• [How to complete this task]: Using the material below, print the line that contains "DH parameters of", the line that contains "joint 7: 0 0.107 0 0", and every line in between, exactly and nothing else.

• [Data under study]:
■ ■ ■ ■ ■
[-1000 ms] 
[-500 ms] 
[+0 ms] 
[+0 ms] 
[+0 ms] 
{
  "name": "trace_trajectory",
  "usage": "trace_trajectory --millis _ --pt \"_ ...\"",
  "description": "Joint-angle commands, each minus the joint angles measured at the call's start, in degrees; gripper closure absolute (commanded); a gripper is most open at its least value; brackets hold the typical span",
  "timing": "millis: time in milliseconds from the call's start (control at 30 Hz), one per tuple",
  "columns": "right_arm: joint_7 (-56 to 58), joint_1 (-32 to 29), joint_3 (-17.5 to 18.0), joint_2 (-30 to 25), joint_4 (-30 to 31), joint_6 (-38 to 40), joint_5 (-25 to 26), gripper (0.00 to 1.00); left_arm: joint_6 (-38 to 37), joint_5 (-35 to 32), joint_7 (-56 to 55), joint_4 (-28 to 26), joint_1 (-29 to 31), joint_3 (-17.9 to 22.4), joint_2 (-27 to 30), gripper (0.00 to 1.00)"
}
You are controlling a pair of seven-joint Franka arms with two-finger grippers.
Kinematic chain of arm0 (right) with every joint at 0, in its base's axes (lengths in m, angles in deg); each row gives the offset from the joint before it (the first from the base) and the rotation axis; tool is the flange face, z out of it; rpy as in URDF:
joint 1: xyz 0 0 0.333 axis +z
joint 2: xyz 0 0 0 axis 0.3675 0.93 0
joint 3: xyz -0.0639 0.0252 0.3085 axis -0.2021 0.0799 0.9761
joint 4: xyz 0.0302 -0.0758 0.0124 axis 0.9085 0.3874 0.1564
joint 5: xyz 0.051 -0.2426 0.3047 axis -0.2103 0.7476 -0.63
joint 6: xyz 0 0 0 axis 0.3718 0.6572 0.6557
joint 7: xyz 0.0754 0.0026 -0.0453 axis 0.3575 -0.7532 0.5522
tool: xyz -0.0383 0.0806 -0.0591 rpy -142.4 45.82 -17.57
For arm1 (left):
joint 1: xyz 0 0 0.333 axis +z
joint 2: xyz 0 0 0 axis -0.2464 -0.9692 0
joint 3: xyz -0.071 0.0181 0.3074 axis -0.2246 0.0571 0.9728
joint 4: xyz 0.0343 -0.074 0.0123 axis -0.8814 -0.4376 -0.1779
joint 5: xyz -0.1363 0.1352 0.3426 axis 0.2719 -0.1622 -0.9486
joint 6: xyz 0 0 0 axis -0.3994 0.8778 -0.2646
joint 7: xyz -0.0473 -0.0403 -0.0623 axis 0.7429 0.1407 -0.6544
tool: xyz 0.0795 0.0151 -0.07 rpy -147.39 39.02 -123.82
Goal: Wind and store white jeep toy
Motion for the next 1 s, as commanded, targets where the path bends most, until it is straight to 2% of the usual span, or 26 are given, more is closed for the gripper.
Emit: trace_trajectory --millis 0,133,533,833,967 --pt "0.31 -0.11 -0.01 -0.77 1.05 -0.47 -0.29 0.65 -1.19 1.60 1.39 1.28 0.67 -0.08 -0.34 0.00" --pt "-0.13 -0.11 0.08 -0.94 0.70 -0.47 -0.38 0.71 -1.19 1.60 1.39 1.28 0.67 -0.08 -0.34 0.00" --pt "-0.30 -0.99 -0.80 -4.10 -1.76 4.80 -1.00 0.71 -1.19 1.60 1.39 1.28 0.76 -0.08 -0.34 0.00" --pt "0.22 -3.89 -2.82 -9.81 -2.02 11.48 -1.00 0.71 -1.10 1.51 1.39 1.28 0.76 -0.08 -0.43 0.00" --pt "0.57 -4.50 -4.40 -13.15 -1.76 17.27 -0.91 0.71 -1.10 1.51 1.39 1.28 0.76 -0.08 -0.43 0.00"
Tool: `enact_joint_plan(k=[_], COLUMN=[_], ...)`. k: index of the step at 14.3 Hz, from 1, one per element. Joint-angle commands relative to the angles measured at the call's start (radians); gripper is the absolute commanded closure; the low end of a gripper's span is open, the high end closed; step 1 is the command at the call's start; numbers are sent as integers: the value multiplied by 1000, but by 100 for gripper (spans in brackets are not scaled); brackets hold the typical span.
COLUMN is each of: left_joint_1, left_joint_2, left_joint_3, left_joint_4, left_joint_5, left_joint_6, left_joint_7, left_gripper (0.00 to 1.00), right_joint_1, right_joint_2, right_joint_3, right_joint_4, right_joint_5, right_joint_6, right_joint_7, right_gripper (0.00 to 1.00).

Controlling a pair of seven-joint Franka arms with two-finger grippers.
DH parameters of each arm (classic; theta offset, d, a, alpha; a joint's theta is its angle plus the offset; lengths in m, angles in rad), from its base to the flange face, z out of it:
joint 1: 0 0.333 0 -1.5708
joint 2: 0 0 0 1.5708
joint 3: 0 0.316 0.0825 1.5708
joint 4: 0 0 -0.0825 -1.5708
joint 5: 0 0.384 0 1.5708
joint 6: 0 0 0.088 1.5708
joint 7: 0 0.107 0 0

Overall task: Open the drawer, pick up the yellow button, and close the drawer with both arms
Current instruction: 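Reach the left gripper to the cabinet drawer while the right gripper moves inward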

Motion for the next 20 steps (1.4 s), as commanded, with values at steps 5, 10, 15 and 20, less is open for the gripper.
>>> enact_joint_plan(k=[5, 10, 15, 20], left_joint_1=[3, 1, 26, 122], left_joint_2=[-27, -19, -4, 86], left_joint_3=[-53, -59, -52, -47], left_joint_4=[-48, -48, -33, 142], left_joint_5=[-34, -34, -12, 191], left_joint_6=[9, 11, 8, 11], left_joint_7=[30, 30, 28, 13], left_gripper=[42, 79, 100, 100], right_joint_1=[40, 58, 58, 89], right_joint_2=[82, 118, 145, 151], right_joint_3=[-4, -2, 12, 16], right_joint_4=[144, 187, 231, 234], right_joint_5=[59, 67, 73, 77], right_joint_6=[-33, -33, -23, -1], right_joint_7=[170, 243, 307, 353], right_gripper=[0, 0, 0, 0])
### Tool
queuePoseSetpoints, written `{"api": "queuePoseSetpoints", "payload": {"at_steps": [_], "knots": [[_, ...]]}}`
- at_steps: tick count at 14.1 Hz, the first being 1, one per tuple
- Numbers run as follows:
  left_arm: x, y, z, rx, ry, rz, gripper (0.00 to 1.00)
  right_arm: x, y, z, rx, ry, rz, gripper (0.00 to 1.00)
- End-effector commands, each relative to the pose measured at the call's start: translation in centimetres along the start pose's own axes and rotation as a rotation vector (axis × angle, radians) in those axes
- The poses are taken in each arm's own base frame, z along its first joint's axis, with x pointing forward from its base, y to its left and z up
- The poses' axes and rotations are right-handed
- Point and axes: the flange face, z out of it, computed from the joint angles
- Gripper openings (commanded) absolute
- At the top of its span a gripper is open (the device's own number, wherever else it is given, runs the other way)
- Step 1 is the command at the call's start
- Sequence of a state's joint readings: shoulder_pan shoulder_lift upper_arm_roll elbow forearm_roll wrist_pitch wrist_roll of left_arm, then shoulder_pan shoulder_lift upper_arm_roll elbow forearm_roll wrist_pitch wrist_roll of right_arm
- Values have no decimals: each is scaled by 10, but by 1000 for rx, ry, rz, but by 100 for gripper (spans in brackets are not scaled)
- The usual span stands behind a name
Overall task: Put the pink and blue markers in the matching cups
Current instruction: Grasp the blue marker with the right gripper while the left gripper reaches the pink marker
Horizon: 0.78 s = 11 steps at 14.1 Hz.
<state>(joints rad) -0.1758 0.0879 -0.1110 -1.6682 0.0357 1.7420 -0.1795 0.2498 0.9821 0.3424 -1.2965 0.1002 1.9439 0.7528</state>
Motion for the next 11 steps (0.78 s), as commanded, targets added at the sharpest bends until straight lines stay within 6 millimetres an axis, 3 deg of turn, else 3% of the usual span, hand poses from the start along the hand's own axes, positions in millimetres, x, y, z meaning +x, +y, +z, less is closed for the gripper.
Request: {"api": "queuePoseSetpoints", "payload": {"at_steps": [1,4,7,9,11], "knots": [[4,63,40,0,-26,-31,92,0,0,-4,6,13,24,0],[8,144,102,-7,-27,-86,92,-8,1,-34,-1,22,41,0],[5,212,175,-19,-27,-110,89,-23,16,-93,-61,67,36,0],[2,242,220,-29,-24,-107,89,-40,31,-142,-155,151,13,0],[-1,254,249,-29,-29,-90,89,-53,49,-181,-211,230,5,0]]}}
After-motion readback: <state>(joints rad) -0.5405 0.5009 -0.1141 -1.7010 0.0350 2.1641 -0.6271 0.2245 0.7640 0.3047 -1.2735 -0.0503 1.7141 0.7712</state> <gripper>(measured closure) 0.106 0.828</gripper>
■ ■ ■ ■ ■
• [Answer box]:
DH parameters of each arm (classic; theta offset, d, a, alpha; a joint's theta is its angle plus the offset; lengths in m, angles in rad), from its base to the flange face, z out of it:
joint 1: 0 0.333 0 -1.5708
joint 2: 0 0 0 1.5708
joint 3: 0 0.316 0.0825 1.5708
joint 4: 0 0 -0.0825 -1.5708
joint 5: 0 0.384 0 1.5708
joint 6: 0 0 0.088 1.5708
joint 7: 0 0.107 0 0

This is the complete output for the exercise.